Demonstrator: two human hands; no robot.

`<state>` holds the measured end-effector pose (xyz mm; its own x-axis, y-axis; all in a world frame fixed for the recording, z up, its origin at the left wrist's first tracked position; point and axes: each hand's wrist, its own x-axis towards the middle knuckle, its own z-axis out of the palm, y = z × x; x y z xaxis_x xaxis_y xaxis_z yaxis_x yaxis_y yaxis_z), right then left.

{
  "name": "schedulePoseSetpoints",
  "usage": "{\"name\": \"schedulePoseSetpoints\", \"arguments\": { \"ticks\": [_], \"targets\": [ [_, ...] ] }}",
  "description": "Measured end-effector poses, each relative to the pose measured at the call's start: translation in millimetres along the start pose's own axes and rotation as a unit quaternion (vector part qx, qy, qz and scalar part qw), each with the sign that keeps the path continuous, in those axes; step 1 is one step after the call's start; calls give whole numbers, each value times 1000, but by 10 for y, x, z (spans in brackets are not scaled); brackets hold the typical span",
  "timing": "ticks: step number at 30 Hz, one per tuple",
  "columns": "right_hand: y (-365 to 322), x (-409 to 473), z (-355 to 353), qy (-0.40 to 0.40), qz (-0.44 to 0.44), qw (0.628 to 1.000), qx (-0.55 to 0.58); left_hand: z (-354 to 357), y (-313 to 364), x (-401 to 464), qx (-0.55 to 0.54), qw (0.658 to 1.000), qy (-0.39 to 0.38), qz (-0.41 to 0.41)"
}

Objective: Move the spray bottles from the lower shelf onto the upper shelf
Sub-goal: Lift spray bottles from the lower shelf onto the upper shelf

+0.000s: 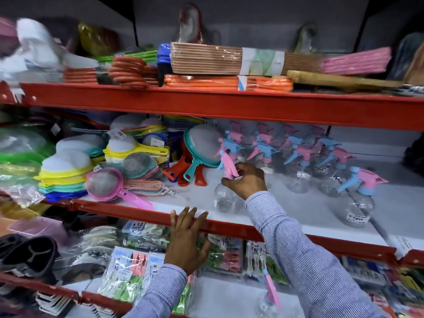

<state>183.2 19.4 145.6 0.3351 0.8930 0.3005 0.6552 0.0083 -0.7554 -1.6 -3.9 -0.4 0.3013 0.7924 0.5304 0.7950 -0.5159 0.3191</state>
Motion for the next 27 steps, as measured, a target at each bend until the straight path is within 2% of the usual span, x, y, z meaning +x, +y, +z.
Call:
{"name": "schedulePoseSetpoints", "arguments": {
  "ticks": [5,13,27],
  "targets": [
    [51,12,64,29,-19,998,48,0,-4,7,0,1000,4,6],
    [171,64,102,19,21,990,135,-3,-5,3,1,1000,-1,5],
    [214,115,138,21,29,987,158,-16,17,-1,8,1000,-7,-2]
  ]
}}
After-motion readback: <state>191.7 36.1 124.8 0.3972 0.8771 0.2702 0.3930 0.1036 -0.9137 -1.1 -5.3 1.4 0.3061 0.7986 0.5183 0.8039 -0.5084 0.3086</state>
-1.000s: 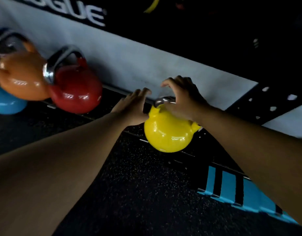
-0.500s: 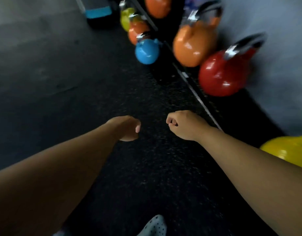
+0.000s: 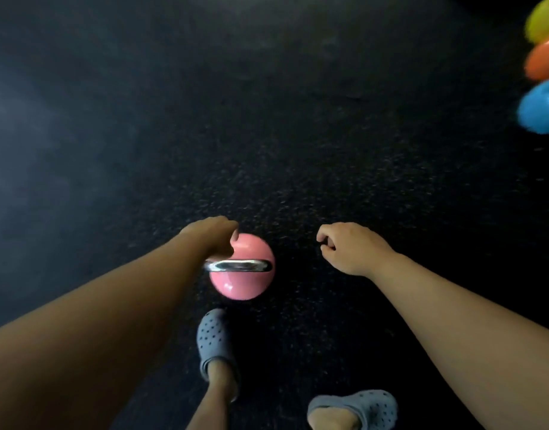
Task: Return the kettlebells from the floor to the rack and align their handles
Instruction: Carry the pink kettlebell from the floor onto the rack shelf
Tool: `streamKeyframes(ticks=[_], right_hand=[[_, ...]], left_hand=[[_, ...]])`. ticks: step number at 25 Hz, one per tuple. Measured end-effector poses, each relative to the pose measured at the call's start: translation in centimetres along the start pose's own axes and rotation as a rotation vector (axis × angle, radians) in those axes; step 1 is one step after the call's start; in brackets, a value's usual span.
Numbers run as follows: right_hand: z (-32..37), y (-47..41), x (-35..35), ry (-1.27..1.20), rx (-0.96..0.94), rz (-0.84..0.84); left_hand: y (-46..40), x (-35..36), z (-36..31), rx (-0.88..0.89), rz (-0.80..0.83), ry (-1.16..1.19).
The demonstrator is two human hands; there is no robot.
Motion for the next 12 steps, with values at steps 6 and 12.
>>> streamKeyframes(ticks=[6,12], right_hand=[[9.8,-8.5,9.5,0.031,-0.099,0.058],[11.7,-14.0,16.2,-0.08,-0.078,-0.073]], left_hand=[[-2.0,6.1,10.6,-0.029,0.025,0.108],[-7.3,12.6,11.1,0.157,-0.083,0.239]])
Point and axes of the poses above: each hand's wrist, its own y-axis away from the middle knuckle, its own x-axis out of the palm, z = x × y, the point moved 6 cm from there along -y, towards the middle knuckle, and after that the axes turned 13 degrees about y, right-handed, at the moved point
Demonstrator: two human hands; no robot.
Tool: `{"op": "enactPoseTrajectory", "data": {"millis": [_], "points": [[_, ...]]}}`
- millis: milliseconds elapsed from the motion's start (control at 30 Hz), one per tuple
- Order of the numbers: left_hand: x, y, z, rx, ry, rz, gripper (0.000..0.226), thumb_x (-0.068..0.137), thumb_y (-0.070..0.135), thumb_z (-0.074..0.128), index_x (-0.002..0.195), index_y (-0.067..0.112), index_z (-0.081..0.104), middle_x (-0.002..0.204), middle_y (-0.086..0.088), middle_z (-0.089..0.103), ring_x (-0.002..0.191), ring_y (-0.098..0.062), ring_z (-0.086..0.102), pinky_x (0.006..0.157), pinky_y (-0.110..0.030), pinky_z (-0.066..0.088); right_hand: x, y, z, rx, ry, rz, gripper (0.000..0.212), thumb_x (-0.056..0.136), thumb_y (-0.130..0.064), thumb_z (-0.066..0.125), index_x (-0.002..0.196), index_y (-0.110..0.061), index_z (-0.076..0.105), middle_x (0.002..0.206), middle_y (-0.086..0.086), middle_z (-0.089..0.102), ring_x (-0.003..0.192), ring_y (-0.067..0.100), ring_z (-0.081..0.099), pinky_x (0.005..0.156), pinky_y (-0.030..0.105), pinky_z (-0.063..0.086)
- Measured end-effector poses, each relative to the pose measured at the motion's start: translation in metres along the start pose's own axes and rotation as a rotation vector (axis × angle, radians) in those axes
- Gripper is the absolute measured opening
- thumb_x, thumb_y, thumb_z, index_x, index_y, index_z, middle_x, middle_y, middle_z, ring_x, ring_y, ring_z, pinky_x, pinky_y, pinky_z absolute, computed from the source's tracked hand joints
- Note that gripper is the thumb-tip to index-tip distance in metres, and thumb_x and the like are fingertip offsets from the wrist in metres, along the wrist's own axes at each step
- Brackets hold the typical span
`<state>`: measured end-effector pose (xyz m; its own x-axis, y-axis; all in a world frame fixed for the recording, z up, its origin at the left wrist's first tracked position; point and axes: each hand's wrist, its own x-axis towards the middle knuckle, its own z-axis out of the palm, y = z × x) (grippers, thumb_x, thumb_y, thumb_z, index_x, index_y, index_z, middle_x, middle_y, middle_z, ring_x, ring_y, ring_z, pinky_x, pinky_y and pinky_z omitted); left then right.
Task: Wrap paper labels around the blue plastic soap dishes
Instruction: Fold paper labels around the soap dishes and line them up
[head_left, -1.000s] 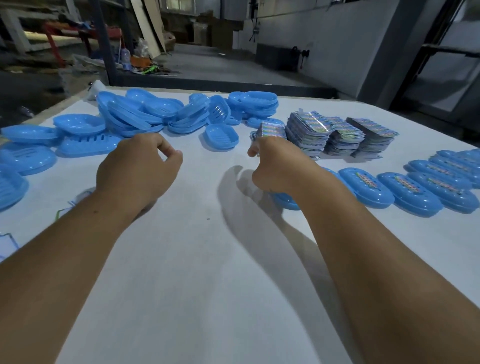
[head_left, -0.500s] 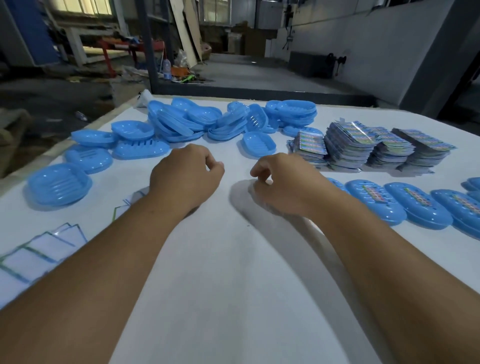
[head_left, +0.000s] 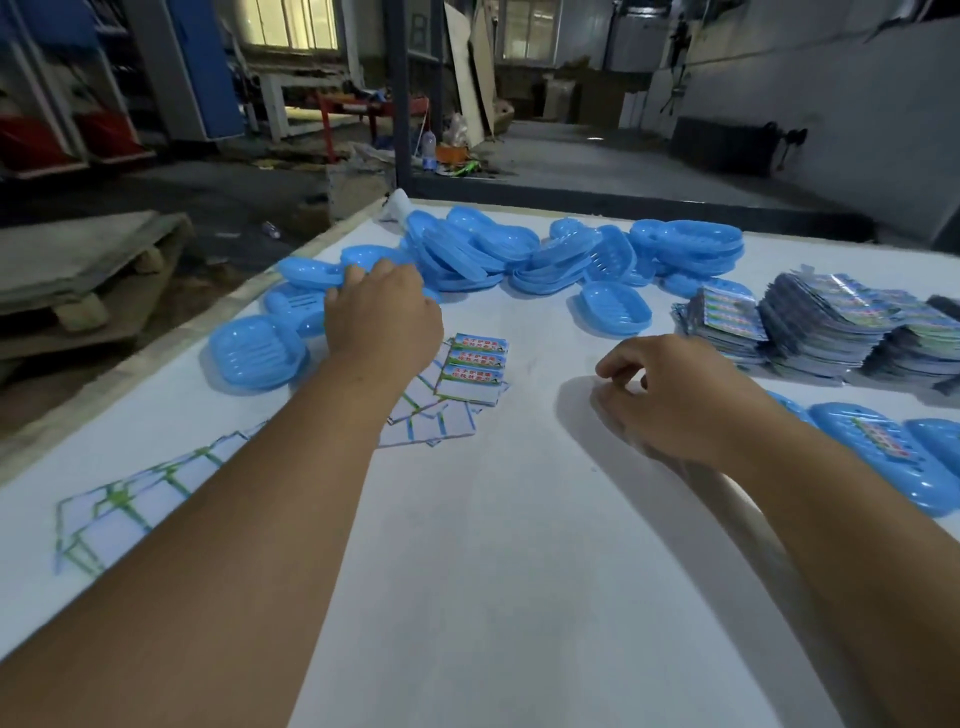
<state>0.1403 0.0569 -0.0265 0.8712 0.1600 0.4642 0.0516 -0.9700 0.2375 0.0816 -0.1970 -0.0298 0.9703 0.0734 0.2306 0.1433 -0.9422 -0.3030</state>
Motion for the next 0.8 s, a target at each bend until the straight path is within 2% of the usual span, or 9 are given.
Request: {"op": "enactPoseTrajectory", "data": {"millis": [167, 300, 500, 633, 800], "points": [[0.003, -0.006, 0.009, 0.010, -0.227, 0.042, 0.045, 0.102, 0.032, 0.040, 0.145, 0.019, 0.045, 0.146, -0.007, 0.050, 0.134, -0.031, 0.039, 0.106, -0.049, 0.034, 0.000, 0.001, 0.000, -0.008, -0.001, 0.000, 0.026, 0.089, -0.040, 0.063, 0.112, -0.033, 0.070, 0.104, -0.014, 0.069, 0.090, 0.011, 0.055, 0.075, 0.026, 0.038], [0.003, -0.004, 0.011, -0.009, -0.250, 0.045, 0.051, 0.102, 0.032, 0.043, 0.151, 0.021, 0.036, 0.153, -0.006, 0.042, 0.138, -0.031, 0.036, 0.110, -0.050, 0.032, 0.000, 0.001, 0.000, -0.021, -0.002, -0.013, 0.027, 0.090, -0.039, 0.063, 0.115, -0.031, 0.070, 0.107, -0.013, 0.070, 0.091, 0.011, 0.055, 0.077, 0.026, 0.038], [0.004, -0.002, 0.011, -0.034, -0.123, -0.022, 0.053, 0.095, 0.045, 0.056, 0.139, 0.016, 0.049, 0.138, -0.011, 0.049, 0.128, -0.032, 0.042, 0.098, -0.048, 0.044, 0.000, 0.001, 0.000, -0.022, -0.004, -0.020, 0.027, 0.090, -0.040, 0.063, 0.115, -0.031, 0.070, 0.106, -0.013, 0.069, 0.091, 0.011, 0.055, 0.077, 0.026, 0.039], [0.007, -0.001, 0.013, -0.052, -0.125, -0.075, 0.060, 0.090, 0.059, 0.061, 0.131, 0.015, 0.058, 0.135, -0.011, 0.051, 0.128, -0.030, 0.041, 0.099, -0.047, 0.044, 0.000, 0.002, 0.001, -0.018, 0.006, -0.021, 0.025, 0.090, -0.040, 0.063, 0.113, -0.032, 0.071, 0.103, -0.014, 0.069, 0.089, 0.011, 0.055, 0.075, 0.025, 0.038], [0.009, -0.002, 0.012, -0.089, -0.102, -0.073, 0.054, 0.087, 0.055, 0.068, 0.123, 0.016, 0.063, 0.130, -0.011, 0.053, 0.125, -0.029, 0.043, 0.098, -0.044, 0.045, 0.000, 0.002, 0.002, -0.006, 0.007, -0.012, 0.025, 0.090, -0.040, 0.063, 0.112, -0.033, 0.071, 0.099, -0.015, 0.067, 0.088, 0.010, 0.054, 0.073, 0.025, 0.036]]}}
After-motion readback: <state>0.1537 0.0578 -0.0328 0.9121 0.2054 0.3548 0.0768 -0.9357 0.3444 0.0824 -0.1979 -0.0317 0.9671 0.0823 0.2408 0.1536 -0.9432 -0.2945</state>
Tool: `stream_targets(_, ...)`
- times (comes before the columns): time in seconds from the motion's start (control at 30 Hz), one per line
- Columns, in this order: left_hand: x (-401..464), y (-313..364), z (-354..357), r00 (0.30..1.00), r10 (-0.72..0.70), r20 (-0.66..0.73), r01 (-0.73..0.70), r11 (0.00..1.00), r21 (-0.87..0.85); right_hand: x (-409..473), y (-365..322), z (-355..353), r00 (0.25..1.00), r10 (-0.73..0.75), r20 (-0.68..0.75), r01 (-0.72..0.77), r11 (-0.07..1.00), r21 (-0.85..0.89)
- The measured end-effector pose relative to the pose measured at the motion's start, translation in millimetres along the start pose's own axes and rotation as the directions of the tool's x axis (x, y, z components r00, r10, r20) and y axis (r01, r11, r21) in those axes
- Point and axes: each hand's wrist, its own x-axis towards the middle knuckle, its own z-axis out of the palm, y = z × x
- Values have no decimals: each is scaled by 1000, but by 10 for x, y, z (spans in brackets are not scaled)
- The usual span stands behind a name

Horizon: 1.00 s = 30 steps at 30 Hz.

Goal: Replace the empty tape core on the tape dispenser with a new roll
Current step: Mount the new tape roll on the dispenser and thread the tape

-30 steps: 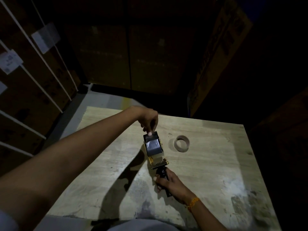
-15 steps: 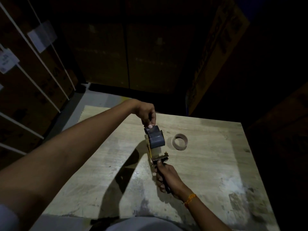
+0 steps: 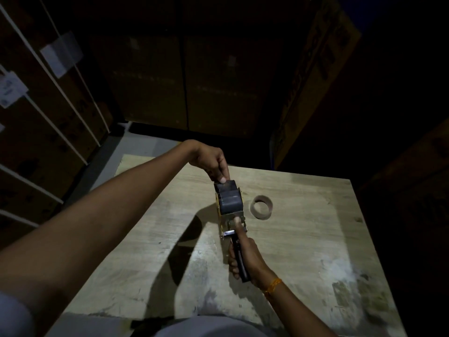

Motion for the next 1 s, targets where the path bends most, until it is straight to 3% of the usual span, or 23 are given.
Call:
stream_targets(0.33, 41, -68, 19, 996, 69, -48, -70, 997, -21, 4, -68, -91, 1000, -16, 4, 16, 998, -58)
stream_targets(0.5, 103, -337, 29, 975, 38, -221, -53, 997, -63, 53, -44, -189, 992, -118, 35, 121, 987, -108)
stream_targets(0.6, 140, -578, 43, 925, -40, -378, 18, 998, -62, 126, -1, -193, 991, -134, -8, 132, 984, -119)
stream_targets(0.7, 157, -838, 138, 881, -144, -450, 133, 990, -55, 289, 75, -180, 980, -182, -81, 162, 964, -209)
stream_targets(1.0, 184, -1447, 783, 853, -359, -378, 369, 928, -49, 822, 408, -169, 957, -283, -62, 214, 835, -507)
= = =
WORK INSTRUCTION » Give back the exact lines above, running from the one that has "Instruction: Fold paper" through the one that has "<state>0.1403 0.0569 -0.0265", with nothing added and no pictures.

FINISHED EXERCISE »
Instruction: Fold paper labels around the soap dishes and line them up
[head_left, -1.000s] 
[head_left, -0.500s] 
[head_left, +0.000s] 
<state>0.1403 0.0569 -0.0265 0.8712 0.1600 0.4642 0.0516 -0.9700 0.2375 0.0816 -0.1970 -0.0298 0.9703 0.0734 0.2306 0.1433 -0.9422 -0.3030</state>

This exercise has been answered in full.